Agustín Eizaguirre

Personal information
- Full name: Agustín Eizaguirre Ostolaza
- Date of birth: 7 October 1897
- Place of birth: Zarautz, Spain
- Date of death: 28 November 1961 (aged 64)
- Place of death: San Sebastián, Spain
- Position: Goalkeeper

Senior career*
- Years: Team / Apps / (Gls)
- 1912–1925: Real Sociedad / 70 / (0)

Medal record
Men's football
Representing Spain
Olympic Games
| Silver medal – second place | 1920 Antwerp | Team competition |

= Agustín Eizaguirre =

Spanish footballer

Agustín Eizaguirre Ostolaza (7 October 1897 – 28 November 1961) was a Spanish footballer who played as a goalkeeper.

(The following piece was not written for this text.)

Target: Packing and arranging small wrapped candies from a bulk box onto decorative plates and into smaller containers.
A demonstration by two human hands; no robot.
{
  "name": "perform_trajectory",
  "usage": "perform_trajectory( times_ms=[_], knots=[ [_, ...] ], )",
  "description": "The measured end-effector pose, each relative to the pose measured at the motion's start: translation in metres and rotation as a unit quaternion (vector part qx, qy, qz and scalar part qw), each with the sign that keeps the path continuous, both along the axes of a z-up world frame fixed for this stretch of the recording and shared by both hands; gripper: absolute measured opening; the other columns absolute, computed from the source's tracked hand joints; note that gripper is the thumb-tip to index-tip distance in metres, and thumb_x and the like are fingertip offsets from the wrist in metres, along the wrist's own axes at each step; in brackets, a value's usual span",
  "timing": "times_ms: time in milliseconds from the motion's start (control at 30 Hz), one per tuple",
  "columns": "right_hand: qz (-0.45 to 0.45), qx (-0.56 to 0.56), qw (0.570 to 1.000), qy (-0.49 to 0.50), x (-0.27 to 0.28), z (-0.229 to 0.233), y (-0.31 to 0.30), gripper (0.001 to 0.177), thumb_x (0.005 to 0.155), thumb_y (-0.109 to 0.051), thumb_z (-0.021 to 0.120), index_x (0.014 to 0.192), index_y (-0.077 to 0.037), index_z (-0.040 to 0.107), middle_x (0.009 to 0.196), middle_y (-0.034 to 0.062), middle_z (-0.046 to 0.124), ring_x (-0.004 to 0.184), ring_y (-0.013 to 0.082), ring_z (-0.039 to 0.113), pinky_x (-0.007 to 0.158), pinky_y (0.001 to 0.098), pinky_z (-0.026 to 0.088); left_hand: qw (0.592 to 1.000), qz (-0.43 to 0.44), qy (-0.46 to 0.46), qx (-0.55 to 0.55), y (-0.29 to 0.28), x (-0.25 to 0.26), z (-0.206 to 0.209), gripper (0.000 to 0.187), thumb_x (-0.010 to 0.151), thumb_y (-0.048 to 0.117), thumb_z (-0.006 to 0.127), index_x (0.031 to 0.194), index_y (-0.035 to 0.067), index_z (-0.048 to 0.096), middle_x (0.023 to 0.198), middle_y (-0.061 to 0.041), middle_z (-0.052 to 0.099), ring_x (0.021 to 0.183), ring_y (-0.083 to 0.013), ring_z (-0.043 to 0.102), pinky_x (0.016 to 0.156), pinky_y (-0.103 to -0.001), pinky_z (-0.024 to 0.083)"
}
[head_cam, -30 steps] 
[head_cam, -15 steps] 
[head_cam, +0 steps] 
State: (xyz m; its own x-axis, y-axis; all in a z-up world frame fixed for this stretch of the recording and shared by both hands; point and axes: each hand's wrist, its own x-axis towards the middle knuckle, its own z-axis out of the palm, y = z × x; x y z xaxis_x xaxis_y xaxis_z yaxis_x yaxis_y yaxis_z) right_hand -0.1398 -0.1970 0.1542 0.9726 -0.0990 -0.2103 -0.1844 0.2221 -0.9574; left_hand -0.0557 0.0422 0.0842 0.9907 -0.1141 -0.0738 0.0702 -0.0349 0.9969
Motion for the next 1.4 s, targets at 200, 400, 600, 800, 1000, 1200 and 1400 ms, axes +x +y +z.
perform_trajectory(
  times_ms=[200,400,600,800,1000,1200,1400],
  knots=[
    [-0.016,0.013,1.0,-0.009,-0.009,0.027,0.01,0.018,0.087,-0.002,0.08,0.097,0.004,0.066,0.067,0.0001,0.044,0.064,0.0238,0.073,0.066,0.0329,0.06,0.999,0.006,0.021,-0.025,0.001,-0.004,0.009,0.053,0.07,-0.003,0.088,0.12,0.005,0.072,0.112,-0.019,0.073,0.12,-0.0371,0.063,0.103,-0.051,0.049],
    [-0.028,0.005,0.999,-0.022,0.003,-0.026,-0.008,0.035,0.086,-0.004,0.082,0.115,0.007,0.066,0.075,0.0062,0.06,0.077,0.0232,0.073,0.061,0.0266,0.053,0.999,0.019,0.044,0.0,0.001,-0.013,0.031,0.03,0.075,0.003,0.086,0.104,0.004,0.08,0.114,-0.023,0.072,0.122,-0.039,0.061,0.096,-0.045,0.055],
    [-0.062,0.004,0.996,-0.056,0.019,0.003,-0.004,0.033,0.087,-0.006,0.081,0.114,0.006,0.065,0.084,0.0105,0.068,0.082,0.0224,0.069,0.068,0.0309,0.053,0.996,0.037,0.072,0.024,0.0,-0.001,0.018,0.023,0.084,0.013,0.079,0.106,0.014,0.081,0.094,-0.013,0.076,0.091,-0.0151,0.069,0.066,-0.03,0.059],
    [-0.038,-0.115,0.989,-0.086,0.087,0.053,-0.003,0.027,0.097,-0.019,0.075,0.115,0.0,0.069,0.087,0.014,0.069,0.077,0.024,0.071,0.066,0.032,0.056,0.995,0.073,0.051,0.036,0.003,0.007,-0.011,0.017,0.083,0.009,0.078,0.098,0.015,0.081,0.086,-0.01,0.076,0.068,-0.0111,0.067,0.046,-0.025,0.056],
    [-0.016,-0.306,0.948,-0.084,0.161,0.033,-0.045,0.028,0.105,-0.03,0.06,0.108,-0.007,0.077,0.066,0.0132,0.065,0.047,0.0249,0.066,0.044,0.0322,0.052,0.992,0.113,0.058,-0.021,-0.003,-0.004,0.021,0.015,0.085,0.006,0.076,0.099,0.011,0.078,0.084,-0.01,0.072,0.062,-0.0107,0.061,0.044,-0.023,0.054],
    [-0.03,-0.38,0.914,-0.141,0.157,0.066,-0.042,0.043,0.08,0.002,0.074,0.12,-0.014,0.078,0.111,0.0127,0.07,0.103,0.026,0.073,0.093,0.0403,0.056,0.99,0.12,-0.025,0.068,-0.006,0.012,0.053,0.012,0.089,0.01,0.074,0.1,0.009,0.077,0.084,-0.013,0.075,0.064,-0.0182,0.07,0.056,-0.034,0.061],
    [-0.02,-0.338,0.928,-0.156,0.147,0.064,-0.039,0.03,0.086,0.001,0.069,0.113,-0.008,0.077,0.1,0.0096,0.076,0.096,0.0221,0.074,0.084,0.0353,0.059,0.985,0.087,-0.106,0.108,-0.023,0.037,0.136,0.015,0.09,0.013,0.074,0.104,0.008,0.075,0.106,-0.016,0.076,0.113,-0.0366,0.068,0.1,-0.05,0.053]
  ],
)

He competed in the football tournament of the 1920 Summer Olympics with the Spain team winning the silver medal without making an appearance. At club level, he played for Real Sociedad.

==Career==
Eizaguirre was born in Zarautz in 1897. He was a Real Sociedad goalkeeper from 1912 to 1925, making 70 appearances. He played in the inaugural match at Atotxa Stadium in October 1913. With the Union of Clubs, one of two competing football federations in Spain at the time, he played in an international match against France in 1913. In 1920, he participated at the 1920 Summer Olympics with the Spain team without making an appearance. He retired at the age of 28.

==After football==
After his retirement from playing, Eizaguirre set up a sports equipment store.

==Personal life and death==
Eizaguirre's son Ignacio was also a football goalkeeper and played for the Spain national team.